Chapter Seven - Space-time Weirdo
It’s day two and Charlotte is bored. She’s watched everything and read her magazines over and over. Her skin is pinker, even the spot is tiny now. She’s been up, wandering around the house for a while, had a bath, washed her hair, eaten some mint chocolate. Now she’s dressed in a pale blue Dolcciani tracksuit, sitting on her bed, her hair in a white towel twisted up on top of her head. She spreads her fingers and looks at her wet red fingernails critically. There’s no substitute for professional nail care.

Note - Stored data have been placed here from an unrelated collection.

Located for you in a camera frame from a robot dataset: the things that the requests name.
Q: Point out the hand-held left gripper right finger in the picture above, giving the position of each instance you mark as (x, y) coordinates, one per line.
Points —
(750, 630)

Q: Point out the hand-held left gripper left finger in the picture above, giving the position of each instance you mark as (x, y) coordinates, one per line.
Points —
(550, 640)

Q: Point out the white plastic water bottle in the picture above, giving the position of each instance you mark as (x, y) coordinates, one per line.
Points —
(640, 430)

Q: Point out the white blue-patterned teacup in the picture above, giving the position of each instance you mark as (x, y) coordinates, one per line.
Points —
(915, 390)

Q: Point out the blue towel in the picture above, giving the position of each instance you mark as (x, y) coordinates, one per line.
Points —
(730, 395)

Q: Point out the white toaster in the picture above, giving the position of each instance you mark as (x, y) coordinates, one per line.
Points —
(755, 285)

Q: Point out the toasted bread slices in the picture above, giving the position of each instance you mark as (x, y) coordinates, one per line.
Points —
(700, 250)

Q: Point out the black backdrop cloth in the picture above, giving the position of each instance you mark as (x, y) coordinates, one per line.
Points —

She flicks through the TV channels and something catches her eye. It’s a photograph from deep space: swirling purple and pink and white, speckled with bright flecks. A deep, resonant voice is speaking calmly about the origins of the universe. Charlotte finds it oddly soothing and lets the remote drop into her lap. The narrator is droning on about space-time fluctuations near black holes. Something about The Twins Effect. One twin stays on Earth, the other travels really fast in a spaceship away from Earth and when he returns, the Earthbound twin is older. Time is stretched by speed. What did Mr Heddings say the other day in class? That time travel is possible, only forwards and only by small increments. Something clicks inside Charlotte’s head as she watches the computer graphic simulations on the screen.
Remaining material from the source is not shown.